**Task to carry out:**
Exactly as they appear, restate the lines of the material, from the first through the one containing "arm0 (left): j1".

**Data shown:**
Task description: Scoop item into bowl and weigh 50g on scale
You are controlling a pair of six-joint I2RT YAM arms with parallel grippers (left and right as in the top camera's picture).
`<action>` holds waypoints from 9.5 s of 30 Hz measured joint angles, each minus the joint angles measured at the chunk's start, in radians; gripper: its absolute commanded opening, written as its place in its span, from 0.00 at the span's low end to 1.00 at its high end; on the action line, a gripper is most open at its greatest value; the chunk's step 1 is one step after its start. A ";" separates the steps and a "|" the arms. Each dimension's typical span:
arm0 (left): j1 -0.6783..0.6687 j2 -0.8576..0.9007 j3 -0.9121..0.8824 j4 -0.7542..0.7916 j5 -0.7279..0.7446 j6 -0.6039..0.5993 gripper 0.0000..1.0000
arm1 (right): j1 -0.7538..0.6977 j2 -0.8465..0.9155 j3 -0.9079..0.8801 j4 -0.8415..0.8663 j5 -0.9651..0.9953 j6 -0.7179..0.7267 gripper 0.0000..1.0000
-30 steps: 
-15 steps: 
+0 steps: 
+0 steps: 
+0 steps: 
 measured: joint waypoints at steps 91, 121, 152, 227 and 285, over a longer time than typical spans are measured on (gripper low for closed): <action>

**Exercise output:**
Task description: Scoop item into bowl and weigh 50g on scale
You are controlling a pair of six-joint I2RT YAM arms with parallel grippers (left and right as in the top camera's picture).
`<action>` holds waypoints from 9.5 s of 30 Hz measured joint angles, each minus the joint angles measured at the chunk's start, in radians; gripper: its absolute commanded opening, written as its place in its span, from 0.00 at the span's low end to 1.00 at its high end; on the action line, a gripper is most open at its greatest value; the chunk's step 1 is one step after its start. A ";" separates the steps and a "|" the arms. Each dimension's typical span:
arm0 (left): j1 -0.6783..0.6687 j2 -0.8576..0.9007 j3 -0.9121..0.8824 j4 -0.7542..0.7916 j5 -0.7279..0.7446 j6 -0.6039..0.5993 gripper 0.0000..1.0000

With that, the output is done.